Ou encore, comme écrivait cette bonne âme induite en erreur par la Légion:

«Je quitterais volontiers le RC et la Légion, par dégoût (parce que je ne veux pas être associé avec le péché et le scandale, pas plus que n'importe qui d'autre), si Dieu m'avait donné la permission de le faire, mais qu'il n'a pas fait. Tout comme il ne m'a jamais donné l'autorisation d'abandonner mon mari ou mes enfants.»

Qu’est-ce qui pourrait être plus destructeur que de ré-imaginer l’Eglise, à l’image de la Légion?

1) La Légion met des liens, là où l'Eglise ne le fait pas.

2) La Légion ôte à ses membres la liberté qui est fondamentale dans la vie de l’Eglise.

3) L’obéissance légionnaire est comme un chèque en blanc à une entité fictive. Rome ne promulgue pas d’interdiction comme le fait la Légion, c’est pourquoi Maciel savait que son chèque imaginaire ne serait jamais encaissé.

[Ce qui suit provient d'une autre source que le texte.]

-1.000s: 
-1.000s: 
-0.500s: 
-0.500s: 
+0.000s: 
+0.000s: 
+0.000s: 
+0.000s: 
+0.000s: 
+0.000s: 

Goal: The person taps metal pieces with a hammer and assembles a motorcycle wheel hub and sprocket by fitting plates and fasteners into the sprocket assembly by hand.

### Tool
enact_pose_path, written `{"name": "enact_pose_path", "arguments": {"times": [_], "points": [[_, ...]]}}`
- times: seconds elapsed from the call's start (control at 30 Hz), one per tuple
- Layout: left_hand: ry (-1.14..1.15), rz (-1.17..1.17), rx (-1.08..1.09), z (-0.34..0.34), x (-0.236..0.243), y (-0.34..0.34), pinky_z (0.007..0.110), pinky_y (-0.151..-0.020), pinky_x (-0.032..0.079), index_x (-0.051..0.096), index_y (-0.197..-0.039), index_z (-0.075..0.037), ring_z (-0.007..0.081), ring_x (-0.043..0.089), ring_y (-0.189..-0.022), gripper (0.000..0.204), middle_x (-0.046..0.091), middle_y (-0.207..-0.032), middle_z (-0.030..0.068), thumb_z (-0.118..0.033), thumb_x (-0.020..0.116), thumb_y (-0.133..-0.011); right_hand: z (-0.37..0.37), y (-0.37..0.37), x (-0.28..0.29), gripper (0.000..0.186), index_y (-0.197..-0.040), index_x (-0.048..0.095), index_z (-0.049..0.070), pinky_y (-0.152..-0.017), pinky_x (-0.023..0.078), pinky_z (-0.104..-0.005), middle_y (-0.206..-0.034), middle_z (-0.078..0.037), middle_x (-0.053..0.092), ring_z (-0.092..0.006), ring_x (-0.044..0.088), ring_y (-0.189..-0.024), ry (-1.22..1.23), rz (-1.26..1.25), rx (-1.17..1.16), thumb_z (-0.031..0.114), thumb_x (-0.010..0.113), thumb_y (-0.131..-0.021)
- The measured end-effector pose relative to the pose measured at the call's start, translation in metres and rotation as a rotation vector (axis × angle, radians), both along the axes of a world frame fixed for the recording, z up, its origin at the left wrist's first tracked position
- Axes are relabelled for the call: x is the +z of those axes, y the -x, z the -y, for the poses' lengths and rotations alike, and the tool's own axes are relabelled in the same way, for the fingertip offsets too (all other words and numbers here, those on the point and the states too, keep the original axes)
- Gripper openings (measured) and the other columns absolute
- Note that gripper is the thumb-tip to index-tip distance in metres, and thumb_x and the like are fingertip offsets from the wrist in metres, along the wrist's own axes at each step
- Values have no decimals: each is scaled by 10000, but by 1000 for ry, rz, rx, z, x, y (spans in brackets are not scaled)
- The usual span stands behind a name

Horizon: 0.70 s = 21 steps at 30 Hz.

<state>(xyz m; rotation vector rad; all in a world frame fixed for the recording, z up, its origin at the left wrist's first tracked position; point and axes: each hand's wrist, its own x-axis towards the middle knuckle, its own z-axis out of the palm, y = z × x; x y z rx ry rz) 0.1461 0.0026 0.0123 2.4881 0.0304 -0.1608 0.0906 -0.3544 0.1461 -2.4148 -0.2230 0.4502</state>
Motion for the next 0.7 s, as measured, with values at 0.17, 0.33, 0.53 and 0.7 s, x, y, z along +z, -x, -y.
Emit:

4) Les survivants de Maciel imaginent qu’ils sont tenus de mettre en pratique ce qui n’a jamais existé.

5) Les personnes extérieures à la Légion en sont arrivées à la conclusion erronée que l’obéissance chrétienne était quelque chose de malsain.

Cette idée fausse d’une l'Église Militante, comme un centre de commande et de contrôle, est le plus grand scandale de la Légion.